Sara Hooker’s Framing

Hooker has been consistent since Cohere: compute efficiency and data quality matter more than scale, for most real-world applications. AutoScientist is the practical implementation of that position. The $50M the company has raised reflects investor agreement that there is a durable market for this view even as frontier labs push model scale upward.

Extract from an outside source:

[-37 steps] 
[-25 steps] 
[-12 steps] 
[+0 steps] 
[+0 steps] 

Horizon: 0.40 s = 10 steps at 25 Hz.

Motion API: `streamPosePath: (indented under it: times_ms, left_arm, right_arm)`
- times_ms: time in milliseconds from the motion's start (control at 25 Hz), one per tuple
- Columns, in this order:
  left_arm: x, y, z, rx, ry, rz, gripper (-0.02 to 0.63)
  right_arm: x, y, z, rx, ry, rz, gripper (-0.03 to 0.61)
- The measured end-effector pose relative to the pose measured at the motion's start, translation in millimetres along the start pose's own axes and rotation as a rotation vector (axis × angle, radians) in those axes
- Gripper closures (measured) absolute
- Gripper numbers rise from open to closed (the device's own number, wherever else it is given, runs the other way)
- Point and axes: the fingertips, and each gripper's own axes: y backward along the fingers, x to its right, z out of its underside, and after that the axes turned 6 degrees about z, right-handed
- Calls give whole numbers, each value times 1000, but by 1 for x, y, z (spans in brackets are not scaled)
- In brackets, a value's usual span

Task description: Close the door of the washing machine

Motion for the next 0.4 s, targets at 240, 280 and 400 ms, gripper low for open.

Her research background is specifically relevant here. At Google Brain, she worked on model compression, efficient inference, and evaluation methodology. AutoScientist’s closed-loop approach is directly descended from that work — the insight that you can automate the human judgment loop in training is a natural extension of automating the human judgment loop in compression.


Getting Started

AutoScientist is in a 30-day free period. To enter the challenge:

  1. Visit adaption.ai and create an account
  2. Connect a Together AI account (or create one — Together offers credits for new users)
  3. Pick a domain from Part 1 (Finance, Healthcare, Math/Code, Legal, Marketing)
  4. Define your task and your evaluation metric
  5. Let AutoScientist run the co-optimization loop
  6. Evaluate the output model against your baseline
  7. Submit before June 22 for Part 1 consideration

The public release requirement (weights + dataset) is not optional for the prize, but it is the right call for most builders anyway. Open-weight releases generate documentation, bug reports, and downstream use cases that improve the model. If your specialized task is genuinely proprietary, the prize structure is not a fit — but the tool still is.


What to Watch

The AutoScientist Challenge’s public-release requirement will produce a growing catalog of specialized domain models over the next four weeks. Regardless of whether you compete, tracking the submissions will show you what closed-loop co-optimization produces on real-world tasks — and what the performance ceiling looks like for each domain.

If the pattern holds from earlier specialized fine-tuning work (including Hooker’s own research), the cleaner and narrower the task definition, the more pronounced the quality advantage over a general-purpose baseline. The challenge results will be a practical data set on where that pattern breaks down.